Video Viewfinity CEO Says Many Computer Users Are Overprivileged (Video) 95
Video no longer available.
This isn't about your place in society, but about user privileges on your computers and computer networks. The more privileges, the more risk of getting hacked and having Bad People do Bad Things to your company's computers, right? So Leonid Shtilman's company, Viewfinity, offers SaaS that helps you grant system privileges in a more granular manner than just allowing "root" and "user" accounts with nothing in between.
Slashvertisment (Score:5, Insightful)
Another useless slashvertisement. People don't use the granular permissions that exist already (e.g. ACLs), no one's going to bother with even finer grained control. The problem isn't granularity, it's a completely understandable dislike of spending time managing permissions.
Re: (Score:3, Insightful)
Not just dislike, but cost (in terms of time spent managing it, and time spent with people twiddling their thumbs waiting for someone to give them permission to something they need to do their job). Granularity always comes down to a balance between practicality and security. Lock down the super secret stuff.. apply reasonable rules to the less critical stuff.. throw the office lottery pool list on the wiki.
Re: (Score:2, Interesting)
And still... every security model you've seen in SaaS exists on your LAN, too.
It's not as though we haven't had group membership, directories, user objects, service-level security, and every other imaginable sort of permissions control since... well... forever.
The only advantage of SaaS is that it's on someone else's infrastructure, which is probably better funded and maintained than your own.
Re: (Score:2, Interesting)
Which also just means that you'll be twiddling your thumbs that much longer when you don't have the appropriate permissions to do your job. I find SaaS in general to be a lot like an Apple product. When everything is working right, it's 100x better than any of the alternatives. When something goes wrong, you curse the day you bought it.
Re: (Score:2)
And when that something that goes wrong is a virus, you will curse the day you were born.
Re:Slashvertisment (Score:5, Insightful)
Plus, this company has just missed the ongoing paradigm shift (hate that phrase - someone have a better one?).
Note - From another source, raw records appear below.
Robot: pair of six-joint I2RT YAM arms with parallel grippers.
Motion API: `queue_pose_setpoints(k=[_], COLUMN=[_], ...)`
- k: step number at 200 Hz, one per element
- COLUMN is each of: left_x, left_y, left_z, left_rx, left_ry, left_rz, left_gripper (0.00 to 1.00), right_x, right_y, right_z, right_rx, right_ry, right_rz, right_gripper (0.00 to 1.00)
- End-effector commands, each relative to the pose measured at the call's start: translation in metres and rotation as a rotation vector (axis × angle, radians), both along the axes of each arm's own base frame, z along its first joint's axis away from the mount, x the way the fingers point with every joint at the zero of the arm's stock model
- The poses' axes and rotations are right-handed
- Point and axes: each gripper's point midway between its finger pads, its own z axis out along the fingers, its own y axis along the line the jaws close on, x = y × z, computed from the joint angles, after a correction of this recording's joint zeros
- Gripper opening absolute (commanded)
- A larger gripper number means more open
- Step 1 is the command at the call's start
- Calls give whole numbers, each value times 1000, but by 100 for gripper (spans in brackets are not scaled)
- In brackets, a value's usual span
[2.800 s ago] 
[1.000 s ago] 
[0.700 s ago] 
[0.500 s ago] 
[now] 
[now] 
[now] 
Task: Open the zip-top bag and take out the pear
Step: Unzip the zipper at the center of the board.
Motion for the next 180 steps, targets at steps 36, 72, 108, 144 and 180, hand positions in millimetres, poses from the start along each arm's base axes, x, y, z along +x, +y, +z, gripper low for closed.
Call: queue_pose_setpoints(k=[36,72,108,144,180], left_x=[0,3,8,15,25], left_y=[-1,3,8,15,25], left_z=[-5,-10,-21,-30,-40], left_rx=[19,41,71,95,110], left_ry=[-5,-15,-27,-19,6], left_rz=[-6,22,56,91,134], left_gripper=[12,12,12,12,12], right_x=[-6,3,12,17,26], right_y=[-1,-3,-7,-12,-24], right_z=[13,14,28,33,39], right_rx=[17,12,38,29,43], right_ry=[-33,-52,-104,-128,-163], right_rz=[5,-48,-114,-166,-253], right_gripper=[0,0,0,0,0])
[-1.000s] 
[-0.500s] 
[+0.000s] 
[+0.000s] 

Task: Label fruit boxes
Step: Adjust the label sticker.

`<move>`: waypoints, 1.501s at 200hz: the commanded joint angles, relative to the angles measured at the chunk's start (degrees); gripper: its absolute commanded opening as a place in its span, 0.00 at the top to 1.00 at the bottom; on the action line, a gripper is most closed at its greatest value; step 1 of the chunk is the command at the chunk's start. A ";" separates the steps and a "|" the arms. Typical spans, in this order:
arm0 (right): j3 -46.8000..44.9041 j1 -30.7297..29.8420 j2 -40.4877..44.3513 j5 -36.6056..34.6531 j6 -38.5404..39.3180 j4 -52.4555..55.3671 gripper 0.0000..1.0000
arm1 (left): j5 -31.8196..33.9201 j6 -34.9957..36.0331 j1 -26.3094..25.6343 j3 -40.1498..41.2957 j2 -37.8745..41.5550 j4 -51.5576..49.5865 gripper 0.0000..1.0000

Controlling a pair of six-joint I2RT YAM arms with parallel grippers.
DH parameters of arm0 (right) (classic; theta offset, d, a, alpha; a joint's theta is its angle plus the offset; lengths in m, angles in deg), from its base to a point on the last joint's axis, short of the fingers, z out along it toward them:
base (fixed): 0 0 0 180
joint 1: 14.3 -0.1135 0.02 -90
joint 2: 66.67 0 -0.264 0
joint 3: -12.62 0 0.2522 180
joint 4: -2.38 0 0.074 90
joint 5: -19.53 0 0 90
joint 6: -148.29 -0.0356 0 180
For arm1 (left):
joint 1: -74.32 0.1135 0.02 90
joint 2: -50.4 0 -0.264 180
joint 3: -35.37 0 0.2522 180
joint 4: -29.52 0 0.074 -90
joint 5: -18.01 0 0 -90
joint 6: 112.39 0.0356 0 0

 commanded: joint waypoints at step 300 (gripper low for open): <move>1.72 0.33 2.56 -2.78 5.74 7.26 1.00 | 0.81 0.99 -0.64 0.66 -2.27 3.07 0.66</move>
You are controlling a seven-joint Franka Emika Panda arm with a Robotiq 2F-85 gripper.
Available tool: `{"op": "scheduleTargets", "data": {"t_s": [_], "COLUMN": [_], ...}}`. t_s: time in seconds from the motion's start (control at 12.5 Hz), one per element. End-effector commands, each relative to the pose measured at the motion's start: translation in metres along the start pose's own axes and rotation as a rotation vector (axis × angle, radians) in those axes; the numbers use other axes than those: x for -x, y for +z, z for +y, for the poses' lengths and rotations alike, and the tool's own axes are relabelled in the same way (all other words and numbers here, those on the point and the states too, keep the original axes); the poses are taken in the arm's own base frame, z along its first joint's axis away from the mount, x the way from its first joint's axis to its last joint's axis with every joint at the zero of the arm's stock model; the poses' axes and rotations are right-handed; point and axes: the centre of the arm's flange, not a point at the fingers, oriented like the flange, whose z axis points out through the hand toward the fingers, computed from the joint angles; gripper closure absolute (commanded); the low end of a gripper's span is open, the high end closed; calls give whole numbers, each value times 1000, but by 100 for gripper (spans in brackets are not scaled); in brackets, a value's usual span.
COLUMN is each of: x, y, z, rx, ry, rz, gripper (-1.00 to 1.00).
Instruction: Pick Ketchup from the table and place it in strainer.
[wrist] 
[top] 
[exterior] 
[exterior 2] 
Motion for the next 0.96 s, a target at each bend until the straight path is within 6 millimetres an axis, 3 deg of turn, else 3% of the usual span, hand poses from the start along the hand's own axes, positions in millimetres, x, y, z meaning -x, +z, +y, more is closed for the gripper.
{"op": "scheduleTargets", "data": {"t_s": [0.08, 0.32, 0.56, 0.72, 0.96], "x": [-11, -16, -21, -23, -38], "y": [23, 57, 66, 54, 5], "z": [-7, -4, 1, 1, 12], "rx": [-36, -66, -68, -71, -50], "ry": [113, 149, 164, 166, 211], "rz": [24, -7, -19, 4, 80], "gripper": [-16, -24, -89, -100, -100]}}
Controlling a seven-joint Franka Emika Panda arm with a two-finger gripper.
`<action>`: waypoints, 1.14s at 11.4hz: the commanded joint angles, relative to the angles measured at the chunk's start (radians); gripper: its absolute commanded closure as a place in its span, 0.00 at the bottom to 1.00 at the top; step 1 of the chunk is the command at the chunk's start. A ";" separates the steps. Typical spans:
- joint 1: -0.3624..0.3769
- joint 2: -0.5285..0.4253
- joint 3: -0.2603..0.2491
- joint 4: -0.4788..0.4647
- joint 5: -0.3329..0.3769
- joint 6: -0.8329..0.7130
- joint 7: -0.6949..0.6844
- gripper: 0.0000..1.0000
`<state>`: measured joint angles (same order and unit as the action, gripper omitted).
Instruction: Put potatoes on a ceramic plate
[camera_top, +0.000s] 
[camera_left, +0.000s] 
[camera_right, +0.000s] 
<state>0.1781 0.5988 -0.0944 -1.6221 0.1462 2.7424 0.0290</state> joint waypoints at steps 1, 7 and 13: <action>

End users should have full control over their (untrusted) endpoints, becuase we won't be storing anything important there, and any incoming files will be handled with appropriate suspicion.
End user endpoints simply need to be outside the "zone of trust" in the modern world, partly because anything a user touches should be assumed to be infected, and partly because it's time to stop caring what device the user likes - traditional PC, thin client, iPad, phone, whatever they like as long as it has a browser for the web-based software and a desktop virtualization client for all the rest.
Re: (Score:2)
I think I'm going to kill myself with the mains power cord before they take that away from me.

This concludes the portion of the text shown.